Another Design Factor:
A friend is a certified fire sprinkler engineer and had me install hardwired CO alarms on the ceiling to monitor 2 high-efficiency wood burning fireplace/stoves and the kitchen. This is because the CO would be carried up by the heat that generates it.

There is no combustible gas inside the house. A propane-fired boiler is in a masonry outbuilding with a generator. Hot water circulates ~10M/30' underground to the hydronic heating controls in the house. The kitchen and laundry are all-electric -- the cooktop is induction so heat is controlled as well as gas.
 
The directions that came with the one I bought the other day state to mount it at sleeping height in the bedroom and at sitting height in places like a living room or passageway. There was a sticker on the mounting bracket and a note in the directions that specifically stated to not mount it on the ceiling.

-Z
 
The directions that came with the one I bought the other day state to mount it at sleeping height in the bedroom and at sitting height in places like a living room or passageway.

That is best unless you have a fireplace in sleeping quarters. In practice, plug-in alarms need a power receptacle and there aren't too many near the ceiling. Hard-wired alarms for new construction or major remodels can be placed in optimum locations for the space.
 
wood burning fireplace
A major CO threat!

hardwired CO alarms
How long have you had those? I think people tend to ignore maintaining those as the backup batteries do need to be replaced and most are good for 7 to 10 years before they need to be replaced. I guess that they all have low-battery and end-of-life warnings. A local AC & Heating technician once told me that he gets a lot of business from homeowners who don't know what the low & end beeps mean.
 
Re placement of a CO detector: CO is marginally lighter than air, so in a stagnant airspace it would rise to the top. However, since the density difference is small air circulation would easily disturb that, so airflows and possible stagnant areas would be a lot more important for the placement of the detector. Me, I'd have that in mind and locate the detector as high as practically possible taking airflow and convection into consideration. Unlike where I'd put a propane detector, because propane is significantly heavier than air.

Tl,dr: it all depends, and hard rules have no value.
 
A major CO threat!

Not to mention a fire risk. We installed a Russian masonry stove and a Rais Danish wood stove. Both meet strict California clean air requirements, have outside air intakes, and are well sealed from indoors. Both are in public spaces instead of bedrooms. We are in the sticks and have it for heat backup and ambiance. A boiler failure or inability to get propane delivery could last weeks. In any case, fires are out and coals are cold before shutting the hatch on top of the chimneys and going to bed.

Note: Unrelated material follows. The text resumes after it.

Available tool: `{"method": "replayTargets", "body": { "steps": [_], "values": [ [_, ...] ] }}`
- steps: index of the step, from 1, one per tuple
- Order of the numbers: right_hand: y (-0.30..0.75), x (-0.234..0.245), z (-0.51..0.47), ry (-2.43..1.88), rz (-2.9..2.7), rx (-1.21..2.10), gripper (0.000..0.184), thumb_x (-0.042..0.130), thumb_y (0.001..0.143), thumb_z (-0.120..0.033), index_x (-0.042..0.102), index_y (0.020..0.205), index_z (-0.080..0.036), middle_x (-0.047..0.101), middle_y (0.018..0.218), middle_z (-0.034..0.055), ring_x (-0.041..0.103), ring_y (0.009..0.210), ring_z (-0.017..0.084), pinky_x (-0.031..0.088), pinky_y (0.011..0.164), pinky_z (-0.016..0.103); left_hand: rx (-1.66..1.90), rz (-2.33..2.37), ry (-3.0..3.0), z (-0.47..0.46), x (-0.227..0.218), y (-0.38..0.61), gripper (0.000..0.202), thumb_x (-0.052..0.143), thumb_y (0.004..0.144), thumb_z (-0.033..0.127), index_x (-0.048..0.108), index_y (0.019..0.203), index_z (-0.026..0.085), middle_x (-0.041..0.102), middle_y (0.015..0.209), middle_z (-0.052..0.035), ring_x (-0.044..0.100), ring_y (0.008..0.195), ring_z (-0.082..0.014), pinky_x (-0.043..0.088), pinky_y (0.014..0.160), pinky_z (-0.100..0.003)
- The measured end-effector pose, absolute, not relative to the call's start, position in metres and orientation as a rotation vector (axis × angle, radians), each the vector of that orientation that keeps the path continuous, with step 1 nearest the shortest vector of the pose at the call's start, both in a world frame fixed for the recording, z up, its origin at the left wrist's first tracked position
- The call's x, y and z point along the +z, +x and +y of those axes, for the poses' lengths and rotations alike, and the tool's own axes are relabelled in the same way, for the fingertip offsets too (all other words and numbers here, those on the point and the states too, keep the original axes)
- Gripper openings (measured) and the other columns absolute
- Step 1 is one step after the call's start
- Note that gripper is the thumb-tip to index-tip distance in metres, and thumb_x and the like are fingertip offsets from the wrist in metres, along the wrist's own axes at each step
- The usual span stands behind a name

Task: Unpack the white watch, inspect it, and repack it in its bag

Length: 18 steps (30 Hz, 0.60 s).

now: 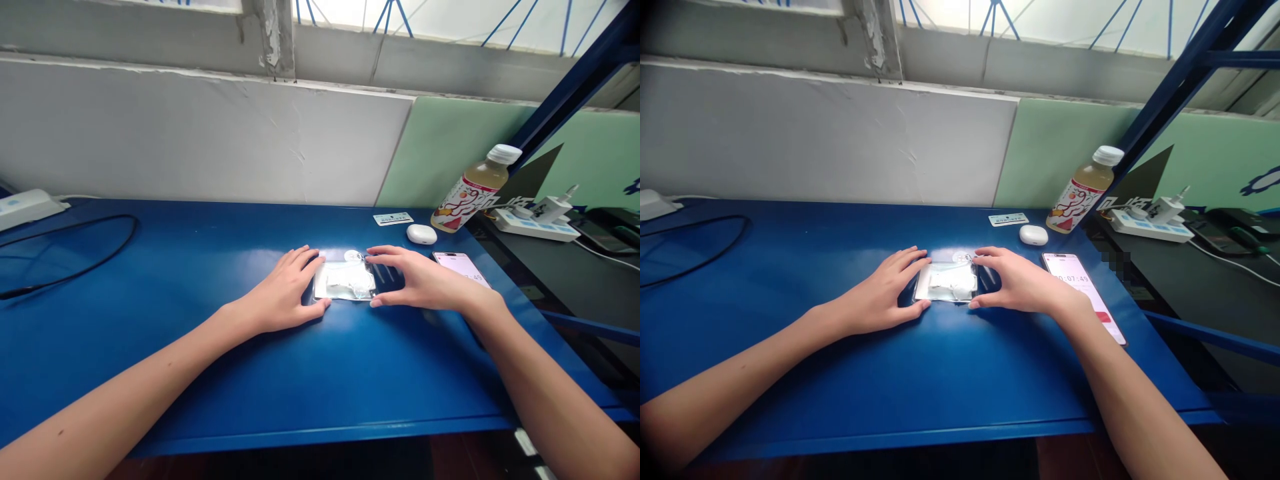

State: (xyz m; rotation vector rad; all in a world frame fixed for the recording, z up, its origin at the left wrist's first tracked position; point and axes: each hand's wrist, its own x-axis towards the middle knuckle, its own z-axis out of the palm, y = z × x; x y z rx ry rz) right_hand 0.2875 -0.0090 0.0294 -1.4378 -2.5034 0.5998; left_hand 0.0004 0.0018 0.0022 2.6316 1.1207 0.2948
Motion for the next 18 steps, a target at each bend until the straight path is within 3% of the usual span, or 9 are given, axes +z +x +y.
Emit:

How long have you had those?

Eleven years. Hard-wired alarms are powered by AC with individual battery backup. All smoke and CO alarms are wired together by code so every #!X% one goes off at the same time with any single failure. We have 14 alarms and one failed about a week after we got our occupancy permit... at night and more than 13'/4M off the floor of course. My wife and the cat had to evacuate and sit outside in a car. I put on hearing protection after making sure it was a false alarm to isolate the problem. Fortunately I wired them in a home-run instead of the more common daisy chain. That allowed me to open a panel and quickly isolate one at a time.

They all get replaced on the next battery change. A failed sensor or battery is impossible to ignore, but also impossible to troubleshoot by following the sound with all of them blaring.